Steak is like the Rolls-Royce of meat options. It's often enjoyed as a celebratory dinner at steakhouses and costs a pretty penny, depending on what kind of cut you purchase. This is especially true for American wagyu and Japanese Kobe beef, per Bow River Meat Market. However, tasty steak dinners can also utilize cheaper cuts, like sirloin and flank steak, via CNET.

Either way, such steaks must be seasoned for those enriched salty and umami flavor notes. Salt, in particular, helps tenderize steak by breaking down lean muscle proteins and aids in the golden-brown coloring and enhanced flavors of the Maillard reaction, per Criollo Grass Fed Beef. Salt, thyme, oregano, and yellow mustard powder are known to pair well with steaks, as noted by Spices Inc. Seasonings like these are, of course, common for savory dishes, but what about adding layers of sweetness to the mix?

It might sound strange to season steaks with something sweet, but we assure you, doing so results in a perfectly caramelized crust with mouth-watering beefy, charred flavors, as told by America's Test Kitchen. Here's what that sweet ingredient is.

Dessert would be nothing without...

That magically-sweet ingredient is sugar. It's found in condiments, prepared foods, desserts, and syrups, according to Harvard Medical School, but this sweet stuff can also be used as a secret ingredient to elevate the richness of steaks.
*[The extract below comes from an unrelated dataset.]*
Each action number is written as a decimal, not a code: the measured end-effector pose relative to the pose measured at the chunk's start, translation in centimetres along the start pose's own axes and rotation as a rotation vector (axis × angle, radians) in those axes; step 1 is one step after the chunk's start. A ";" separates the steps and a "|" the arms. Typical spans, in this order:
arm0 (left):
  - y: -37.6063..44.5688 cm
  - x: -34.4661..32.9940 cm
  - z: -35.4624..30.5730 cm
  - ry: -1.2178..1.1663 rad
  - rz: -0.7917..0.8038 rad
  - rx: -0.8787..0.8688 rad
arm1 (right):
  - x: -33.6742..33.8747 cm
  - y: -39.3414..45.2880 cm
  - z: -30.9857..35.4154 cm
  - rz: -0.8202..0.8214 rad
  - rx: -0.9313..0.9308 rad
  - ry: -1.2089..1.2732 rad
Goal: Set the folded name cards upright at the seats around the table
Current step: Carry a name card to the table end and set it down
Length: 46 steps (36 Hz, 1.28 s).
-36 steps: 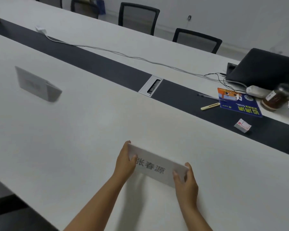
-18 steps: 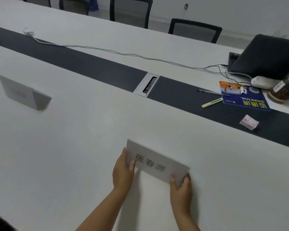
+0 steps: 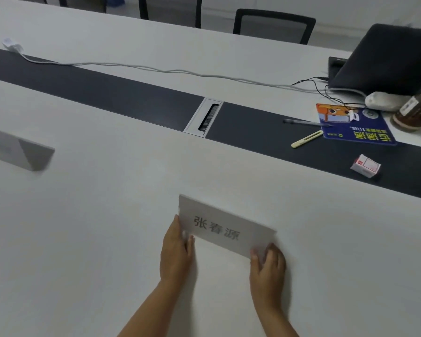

America's Test Kitchen states that 4 parts sugar to 3 parts salt should be used to achieve a charred crust that would make many steakhouses jealous. The outlet explains that salt decreases the moisture levels of steak, which then "dissolves the sugar." The rub should be sprinkled "before a one-hour rest at room temperature" and right before you cook the steak. Thick steaks should also be used and moved around every so often, especially after caramelization occurs so that the sugars won't scorch.

Kitchn notes that a scorching grill should be used with clean, oiled grates (neutral oil is best here). Other than that, the process is pretty similar to cooking other steaks. Simply grill the steaks, rotate them at a 45-degree angle for those coveted grill marks, and flip. Grill to your desired temperature preference (make sure those sugars don't burn) and let the steaks rest on a cooling rack before enjoying. The result is subtly sweet with "supercharged" beefy flavors that give other steak recipes a run for their money.